=== Exercise ===
Word for word, repeat the data; no picture should appear in the result.

=== Supplied data ===
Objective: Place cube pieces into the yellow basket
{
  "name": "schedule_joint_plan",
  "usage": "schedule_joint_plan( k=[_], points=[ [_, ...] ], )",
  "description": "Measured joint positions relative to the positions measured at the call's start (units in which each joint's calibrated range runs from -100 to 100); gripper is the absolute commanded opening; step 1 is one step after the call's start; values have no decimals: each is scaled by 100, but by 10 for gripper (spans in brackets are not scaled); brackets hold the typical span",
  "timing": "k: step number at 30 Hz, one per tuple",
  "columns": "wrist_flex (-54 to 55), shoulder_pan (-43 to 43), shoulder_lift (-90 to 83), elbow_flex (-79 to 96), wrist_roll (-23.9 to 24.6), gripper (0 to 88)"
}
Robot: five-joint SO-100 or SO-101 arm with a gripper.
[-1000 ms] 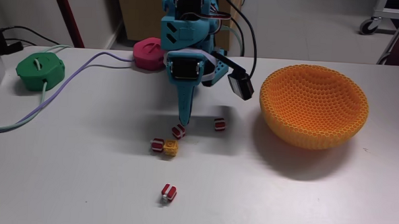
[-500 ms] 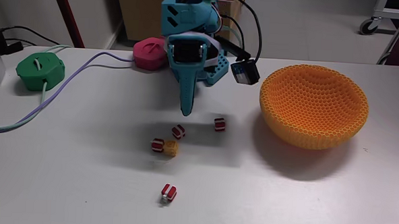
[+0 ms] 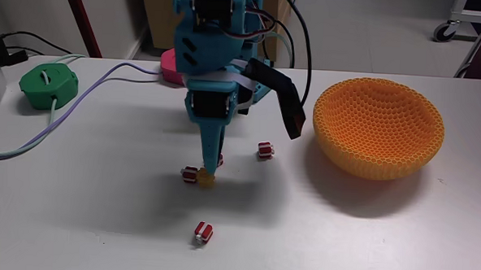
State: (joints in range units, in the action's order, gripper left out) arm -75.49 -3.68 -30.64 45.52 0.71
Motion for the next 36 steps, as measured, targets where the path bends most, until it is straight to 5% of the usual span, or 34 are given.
schedule_joint_plan(
  k=[10, 19, 30, 36],
  points=[
    [11, -687, 2223, -778, -181, 229],
    [111, -774, 2745, -1025, -420, 31],
    [-1131, -242, 2420, -2818, -562, 0],
    [-1930, 1296, 1702, -3980, -620, 0]
  ],
)
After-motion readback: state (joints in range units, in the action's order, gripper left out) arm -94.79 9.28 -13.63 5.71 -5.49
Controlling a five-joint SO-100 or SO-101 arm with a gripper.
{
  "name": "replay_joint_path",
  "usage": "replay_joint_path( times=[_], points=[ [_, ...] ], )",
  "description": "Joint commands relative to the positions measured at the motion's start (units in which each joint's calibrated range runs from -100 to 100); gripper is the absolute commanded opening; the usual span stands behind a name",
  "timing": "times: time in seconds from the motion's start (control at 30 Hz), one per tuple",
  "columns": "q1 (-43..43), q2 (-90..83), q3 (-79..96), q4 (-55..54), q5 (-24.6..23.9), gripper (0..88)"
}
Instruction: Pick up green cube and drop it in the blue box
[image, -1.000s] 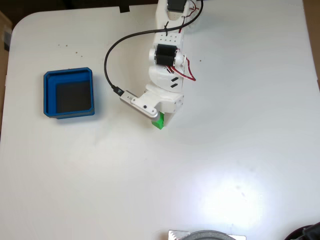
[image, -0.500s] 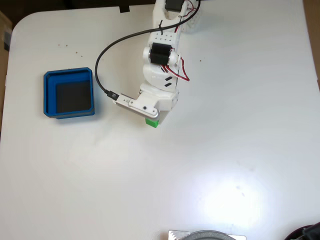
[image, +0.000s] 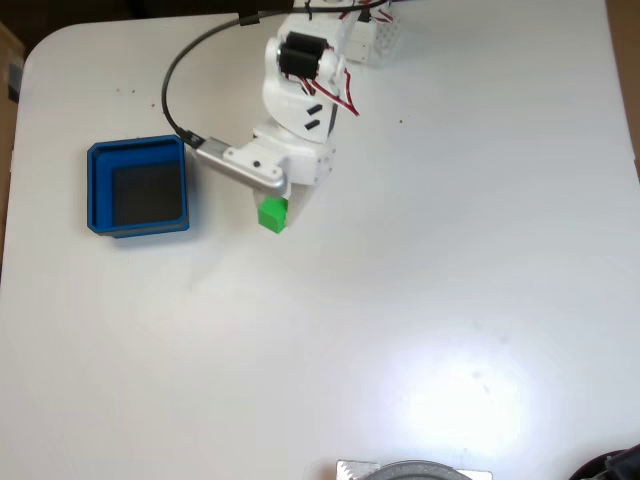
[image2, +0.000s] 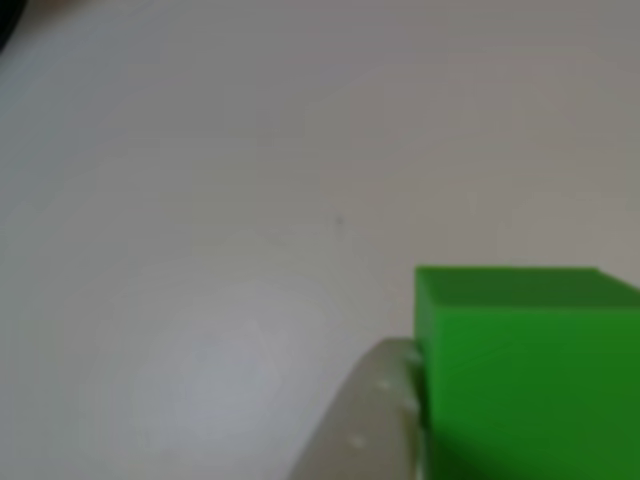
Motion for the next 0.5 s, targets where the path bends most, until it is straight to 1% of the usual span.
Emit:
replay_joint_path(
  times=[0.0,0.47],
  points=[
    [3.9,-7.3,-2.9,0.4,0.1,2.1],
    [18.5,-6.8,-2.9,0.4,0.1,2.1]
  ],
)
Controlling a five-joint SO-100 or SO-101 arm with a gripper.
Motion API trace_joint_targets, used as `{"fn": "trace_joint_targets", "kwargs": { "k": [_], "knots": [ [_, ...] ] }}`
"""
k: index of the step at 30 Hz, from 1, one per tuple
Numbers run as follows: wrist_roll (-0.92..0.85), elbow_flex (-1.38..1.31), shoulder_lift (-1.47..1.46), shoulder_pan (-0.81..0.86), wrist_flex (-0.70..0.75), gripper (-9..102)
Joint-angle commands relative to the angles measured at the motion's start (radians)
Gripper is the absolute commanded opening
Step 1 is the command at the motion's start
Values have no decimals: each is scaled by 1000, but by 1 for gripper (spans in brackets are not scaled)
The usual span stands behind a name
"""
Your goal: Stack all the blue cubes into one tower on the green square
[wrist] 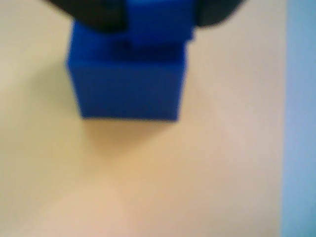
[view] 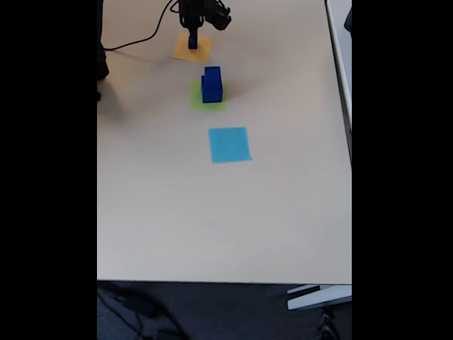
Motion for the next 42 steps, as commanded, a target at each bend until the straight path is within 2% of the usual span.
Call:
{"fn": "trace_joint_targets", "kwargs": {
  "k": [1, 10, 19, 33, 42],
  "knots": [
    [-11, -8, 46, 5, -12, 0],
    [-137, -115, 109, 81, 49, 0],
    [-420, -295, 124, 206, 29, 0],
    [-1025, -331, 232, 535, -210, 0],
    [-1085, -215, 278, 761, -181, 0]
  ]
}}
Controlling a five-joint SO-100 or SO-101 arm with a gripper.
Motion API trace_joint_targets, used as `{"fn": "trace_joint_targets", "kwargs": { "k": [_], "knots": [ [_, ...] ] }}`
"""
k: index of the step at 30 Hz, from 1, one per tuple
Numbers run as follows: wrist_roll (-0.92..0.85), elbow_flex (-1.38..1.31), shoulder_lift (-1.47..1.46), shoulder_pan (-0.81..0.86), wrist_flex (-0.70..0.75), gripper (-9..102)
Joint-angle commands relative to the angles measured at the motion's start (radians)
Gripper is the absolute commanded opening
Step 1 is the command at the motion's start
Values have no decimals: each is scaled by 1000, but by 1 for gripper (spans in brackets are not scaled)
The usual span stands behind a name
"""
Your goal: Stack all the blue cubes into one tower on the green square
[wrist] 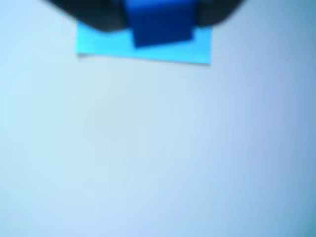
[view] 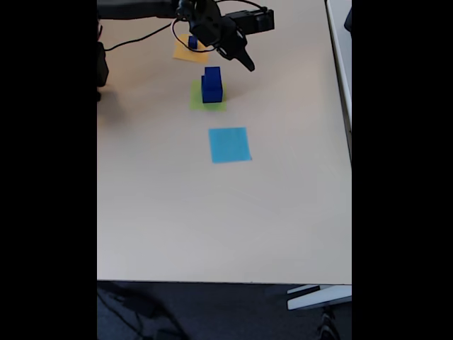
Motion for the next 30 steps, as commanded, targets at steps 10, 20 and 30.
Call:
{"fn": "trace_joint_targets", "kwargs": {
  "k": [10, 20, 30],
  "knots": [
    [31, 115, 3, 129, -44, 0],
    [35, 80, -163, 158, -107, 0],
    [69, 75, -258, 161, -183, 0]
  ]
}}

=== Result ===
Objective: Place cube pieces into the yellow basket
{
  "name": "schedule_joint_plan",
  "usage": "schedule_joint_plan( k=[_], points=[ [_, ...] ], )",
  "description": "Measured joint positions relative to the positions measured at the call's start (units in which each joint's calibrated range runs from -100 to 100); gripper is the absolute commanded opening; step 1 is one step after the call's start; values have no decimals: each is scaled by 100, but by 10 for gripper (spans in brackets are not scaled); brackets hold the typical span",
  "timing": "k: step number at 30 Hz, one per tuple",
  "columns": "wrist_flex (-54 to 55), shoulder_pan (-43 to 43), shoulder_lift (-90 to 83), elbow_flex (-79 to 96), wrist_roll (-23.9 to 24.6), gripper (0 to 88)"
}
Robot: five-joint SO-100 or SO-101 arm with a gripper.
[-1000 ms] 
[-500 ms] 
[+0 ms] 
State: (joints in range units, in the action's order, gripper left out) arm -75.49 -3.68 -30.64 45.52 0.71
Motion for the next 36 steps, as measured, targets where the path bends most, until it is straight to 5% of the usual span, or 34 are given.
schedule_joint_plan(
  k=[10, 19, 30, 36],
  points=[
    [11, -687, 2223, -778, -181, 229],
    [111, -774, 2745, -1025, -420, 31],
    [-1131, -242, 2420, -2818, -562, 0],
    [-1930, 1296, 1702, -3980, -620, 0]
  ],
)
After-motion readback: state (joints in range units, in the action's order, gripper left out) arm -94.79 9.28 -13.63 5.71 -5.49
Controlling a five-joint SO-100 or SO-101 arm with a gripper.
{
  "name": "replay_joint_path",
  "usage": "replay_joint_path( times=[_], points=[ [_, ...] ], )",
  "description": "Joint commands relative to the positions measured at the motion's start (units in which each joint's calibrated range runs from -100 to 100); gripper is the absolute commanded opening; the usual span stands behind a name",
  "timing": "times: time in seconds from the motion's start (control at 30 Hz), one per tuple",
  "columns": "q1 (-43..43), q2 (-90..83), q3 (-79..96), q4 (-55..54), q5 (-24.6..23.9), gripper (0..88)"
}
Instruction: Pick up green cube and drop it in the blue box
[image, -1.000s] 
[image, -0.500s] 
[image, +0.000s] 
[image2, +0.000s] 
Motion for the next 0.5 s, targets where the path bends most, until it is straight to 1% of the usual span.
Emit:
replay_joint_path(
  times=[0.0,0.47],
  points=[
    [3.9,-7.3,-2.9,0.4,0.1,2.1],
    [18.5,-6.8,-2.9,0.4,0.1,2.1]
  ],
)
Controlling a five-joint SO-100 or SO-101 arm with a gripper.
Motion API trace_joint_targets, used as `{"fn": "trace_joint_targets", "kwargs": { "k": [_], "knots": [ [_, ...] ] }}`
"""
k: index of the step at 30 Hz, from 1, one per tuple
Numbers run as follows: wrist_roll (-0.92..0.85), elbow_flex (-1.38..1.31), shoulder_lift (-1.47..1.46), shoulder_pan (-0.81..0.86), wrist_flex (-0.70..0.75), gripper (-9..102)
Joint-angle commands relative to the angles measured at the motion's start (radians)
Gripper is the absolute commanded opening
Step 1 is the command at the motion's start
Values have no decimals: each is scaled by 1000, but by 1 for gripper (spans in brackets are not scaled)
The usual span stands behind a name
"""
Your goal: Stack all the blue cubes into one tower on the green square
[wrist] 
[view] 
Motion for the next 42 steps, as commanded, a target at each bend until the straight path is within 2% of the usual span.
Call:
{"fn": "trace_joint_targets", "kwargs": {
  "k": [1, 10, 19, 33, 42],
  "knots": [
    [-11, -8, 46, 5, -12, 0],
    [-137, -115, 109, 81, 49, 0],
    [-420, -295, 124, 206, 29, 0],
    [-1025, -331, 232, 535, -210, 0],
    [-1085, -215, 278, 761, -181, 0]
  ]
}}
Controlling a five-joint SO-100 or SO-101 arm with a gripper.
Motion API trace_joint_targets, used as `{"fn": "trace_joint_targets", "kwargs": { "k": [_], "knots": [ [_, ...] ] }}`
"""
k: index of the step at 30 Hz, from 1, one per tuple
Numbers run as follows: wrist_roll (-0.92..0.85), elbow_flex (-1.38..1.31), shoulder_lift (-1.47..1.46), shoulder_pan (-0.81..0.86), wrist_flex (-0.70..0.75), gripper (-9..102)
Joint-angle commands relative to the angles measured at the motion's start (radians)
Gripper is the absolute commanded opening
Step 1 is the command at the motion's start
Values have no decimals: each is scaled by 1000, but by 1 for gripper (spans in brackets are not scaled)
The usual span stands behind a name
"""
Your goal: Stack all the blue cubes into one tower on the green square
[wrist] 
[view] 
Motion for the next 30 steps, as commanded, targets at steps 10, 20 and 30.
Call:
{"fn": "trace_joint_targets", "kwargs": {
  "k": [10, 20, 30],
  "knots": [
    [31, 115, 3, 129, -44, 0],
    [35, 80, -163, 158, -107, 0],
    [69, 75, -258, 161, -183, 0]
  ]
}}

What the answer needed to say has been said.